→ **WORK INSTRUCTION**
Go through the material and copy each line that includes "segmentation".

→ **EXERCISE MATERIALS**
§ §
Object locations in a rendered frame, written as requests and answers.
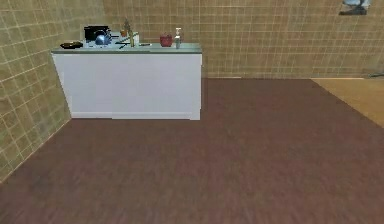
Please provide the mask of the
§ §
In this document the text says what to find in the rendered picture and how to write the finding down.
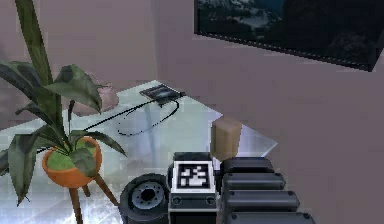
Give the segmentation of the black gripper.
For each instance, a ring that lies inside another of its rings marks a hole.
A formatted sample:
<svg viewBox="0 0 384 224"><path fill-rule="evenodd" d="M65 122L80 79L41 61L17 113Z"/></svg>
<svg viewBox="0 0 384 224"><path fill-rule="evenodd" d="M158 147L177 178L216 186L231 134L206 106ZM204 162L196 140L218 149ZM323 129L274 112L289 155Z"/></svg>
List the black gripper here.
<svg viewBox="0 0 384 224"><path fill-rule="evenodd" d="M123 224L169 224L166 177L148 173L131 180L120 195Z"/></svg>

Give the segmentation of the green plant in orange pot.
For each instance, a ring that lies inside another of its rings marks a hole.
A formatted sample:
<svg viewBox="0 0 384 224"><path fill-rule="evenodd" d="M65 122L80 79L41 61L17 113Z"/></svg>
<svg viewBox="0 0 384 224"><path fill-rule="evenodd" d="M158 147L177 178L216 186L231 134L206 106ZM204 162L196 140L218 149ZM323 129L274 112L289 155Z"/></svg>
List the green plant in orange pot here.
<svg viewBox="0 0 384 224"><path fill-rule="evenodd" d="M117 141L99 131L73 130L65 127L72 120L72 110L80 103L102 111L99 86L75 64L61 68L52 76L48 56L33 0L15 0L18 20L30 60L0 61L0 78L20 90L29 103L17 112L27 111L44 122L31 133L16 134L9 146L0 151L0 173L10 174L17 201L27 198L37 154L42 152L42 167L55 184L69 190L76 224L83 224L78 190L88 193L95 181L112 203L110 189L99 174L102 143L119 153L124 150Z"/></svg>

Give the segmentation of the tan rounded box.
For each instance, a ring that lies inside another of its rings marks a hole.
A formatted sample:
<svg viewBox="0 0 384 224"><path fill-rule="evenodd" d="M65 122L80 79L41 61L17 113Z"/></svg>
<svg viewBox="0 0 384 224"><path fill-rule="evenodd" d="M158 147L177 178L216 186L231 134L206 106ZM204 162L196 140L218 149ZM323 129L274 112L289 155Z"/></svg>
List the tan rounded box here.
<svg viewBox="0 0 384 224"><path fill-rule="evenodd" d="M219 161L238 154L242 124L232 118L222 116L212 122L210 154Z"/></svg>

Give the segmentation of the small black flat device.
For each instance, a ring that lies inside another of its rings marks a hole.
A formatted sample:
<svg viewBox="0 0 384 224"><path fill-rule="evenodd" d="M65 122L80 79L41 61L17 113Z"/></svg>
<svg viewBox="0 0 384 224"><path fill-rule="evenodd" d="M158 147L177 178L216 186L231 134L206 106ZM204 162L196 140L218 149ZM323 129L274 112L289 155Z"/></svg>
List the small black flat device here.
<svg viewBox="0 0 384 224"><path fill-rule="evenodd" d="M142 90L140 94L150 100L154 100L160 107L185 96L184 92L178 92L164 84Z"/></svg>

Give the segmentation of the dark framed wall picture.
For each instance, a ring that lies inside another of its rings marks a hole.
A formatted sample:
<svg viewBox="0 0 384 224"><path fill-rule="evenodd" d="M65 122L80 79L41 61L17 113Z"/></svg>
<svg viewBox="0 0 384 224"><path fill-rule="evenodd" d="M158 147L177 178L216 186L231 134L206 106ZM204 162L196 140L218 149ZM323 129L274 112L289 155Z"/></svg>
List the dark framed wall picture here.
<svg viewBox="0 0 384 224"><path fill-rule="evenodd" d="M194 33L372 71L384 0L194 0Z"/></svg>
§ §
→ **SOLUTION**
Give the segmentation of the black gripper.
Give the segmentation of the green plant in orange pot.
Give the segmentation of the tan rounded box.
Give the segmentation of the small black flat device.
Give the segmentation of the dark framed wall picture.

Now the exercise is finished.